Japanese railway branch line

The Gala-Yuzawa Line (ガーラ湯沢線, Gāra-yuzawa-sen) is the unofficial name for a railway branch line in Yuzawa, Niigata, Japan, operated by East Japan Railway Company (JR East).

The standard gauge line is a short 1.8 km branch line that extends from Echigo-Yuzawa Station on the Jōetsu Shinkansen to Gala-Yuzawa Station, but is officially classified as a branch of the (narrow gauge) Jōetsu Line. The line has no intermediate stations.

Gala-Yuzawa Station serves the nearby Gala Yuzawa ski resort (ski lifts operate directly from the station), so the station is only used during the winter period. During the skiing season, Tanigawa services from Tokyo are extended to run to Gala-Yuzawa. All trains on the line are classified as "limited express", so a limited express surcharge is required.

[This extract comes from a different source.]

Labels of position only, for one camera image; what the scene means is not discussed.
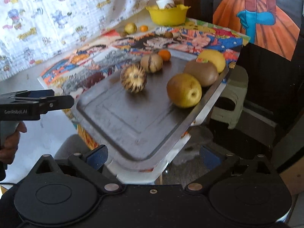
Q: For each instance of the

The branch line was originally built as an area to store and do light maintenance on trains, but was upgraded for passenger service from 20 December 1990 when JR East developed the ski resort. Outside the winter season, the line is used for switching trains terminating at and departing from Echigo-Yuzawa Station. From 1 October 1997, Tanigawa services were used for the all-stations services between Tokyo and Echigo-Yuzawa, replacing the Toki all stations service, however, this service was revived from December 2002 to replace the Asahi service from Tokyo to Niigata.

==Rolling stock==
- E7 series (from 3 March 2019)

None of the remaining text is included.